What does targeted exploration mean?
Targeted exploration is a focused evidence-building step after broad resource potential is identified. It can improve confidence in a project pipeline, but it still is not extraction capacity or a reserve statement by itself.
Source context
This page is anchored in CRMA Article 2, point 22. It should be read against general exploration and mineral occurrences, especially where evidence moves from wide-area mapping to a specific investigated occurrence.
Official definitions by source
EU Critical Raw Materials Act
Regulation (EU) 2024/1252 establishing a framework for ensuring a secure and sustainable supply of critical raw materials
the detailed investigation of an individual mineral occurrence
CRMA Article 2 source-specific definition layer.
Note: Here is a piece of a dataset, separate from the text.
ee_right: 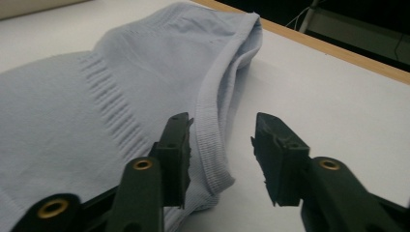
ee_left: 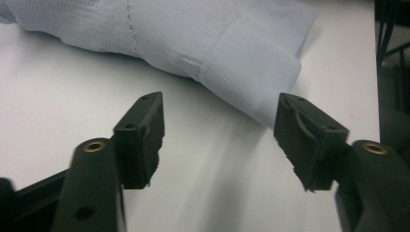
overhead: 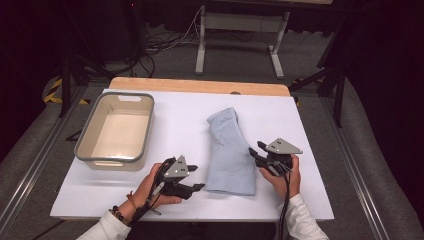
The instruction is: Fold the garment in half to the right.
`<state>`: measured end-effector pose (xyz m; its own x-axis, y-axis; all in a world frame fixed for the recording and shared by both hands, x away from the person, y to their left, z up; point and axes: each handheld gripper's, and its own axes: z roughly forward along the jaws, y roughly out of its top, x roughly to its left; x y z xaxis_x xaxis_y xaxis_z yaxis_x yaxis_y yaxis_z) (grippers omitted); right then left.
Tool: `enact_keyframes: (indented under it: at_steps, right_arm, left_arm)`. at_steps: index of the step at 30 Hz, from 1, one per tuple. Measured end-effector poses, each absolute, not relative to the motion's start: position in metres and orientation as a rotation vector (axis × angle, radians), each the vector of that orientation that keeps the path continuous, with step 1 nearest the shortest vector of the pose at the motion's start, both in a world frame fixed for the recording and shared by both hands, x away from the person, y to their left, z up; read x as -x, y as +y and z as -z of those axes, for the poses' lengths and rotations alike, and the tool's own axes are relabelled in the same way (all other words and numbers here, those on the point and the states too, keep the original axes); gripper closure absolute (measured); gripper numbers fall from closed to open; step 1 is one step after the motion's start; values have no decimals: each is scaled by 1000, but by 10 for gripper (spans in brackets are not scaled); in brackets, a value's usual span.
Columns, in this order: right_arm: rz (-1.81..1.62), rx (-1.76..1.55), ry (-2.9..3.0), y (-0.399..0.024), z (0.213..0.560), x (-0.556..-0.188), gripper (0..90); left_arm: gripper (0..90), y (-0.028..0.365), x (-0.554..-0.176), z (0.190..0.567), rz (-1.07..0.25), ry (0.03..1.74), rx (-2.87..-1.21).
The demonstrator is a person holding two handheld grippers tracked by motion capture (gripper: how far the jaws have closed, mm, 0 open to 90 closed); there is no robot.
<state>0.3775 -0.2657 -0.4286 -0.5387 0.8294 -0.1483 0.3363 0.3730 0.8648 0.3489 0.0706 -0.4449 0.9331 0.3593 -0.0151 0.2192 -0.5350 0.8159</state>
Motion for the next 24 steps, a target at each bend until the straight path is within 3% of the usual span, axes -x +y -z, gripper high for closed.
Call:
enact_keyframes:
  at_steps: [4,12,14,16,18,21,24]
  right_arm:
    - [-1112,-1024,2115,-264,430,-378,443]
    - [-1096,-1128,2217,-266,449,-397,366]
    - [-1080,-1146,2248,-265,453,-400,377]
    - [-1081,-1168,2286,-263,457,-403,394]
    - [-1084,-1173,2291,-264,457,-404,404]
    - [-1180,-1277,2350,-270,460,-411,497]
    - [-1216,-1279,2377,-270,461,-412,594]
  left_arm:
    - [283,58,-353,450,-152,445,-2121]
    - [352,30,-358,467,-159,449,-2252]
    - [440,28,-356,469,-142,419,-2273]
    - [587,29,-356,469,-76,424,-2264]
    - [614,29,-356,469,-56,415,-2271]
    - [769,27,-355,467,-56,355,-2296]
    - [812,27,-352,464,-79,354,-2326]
Reference: Article 2, point 22
View official source
Definition status
Reviewed public draft page. Aligns with CRMA capacity/supply-chain policy: separates extraction, processing, recycling, demand baselines, material flows, exploration stages, and strategic-stock evidence.
Practical application
Implementation records should capture the target-area identifier, target area, sampling record, assay evidence, confidence level, priority mineral, exploration licence, responsible party, date, deposit hypothesis, and project or mineral-occurrence link.
Minespider commentary
Targeted exploration is the priority-exploration control for CRMA evidence. It should connect target areas, sampling, assays, licences, minerals, and confidence levels so exploration claims do not blur into reserves or production promises.
Common confusions
- Treating targeted exploration as proof that a mine will be developed or that capacity exists.
- Recording assay results without licence, target area, sampling method, confidence level, and project link.
- Confusing targeted exploration with general exploration or with extraction operations.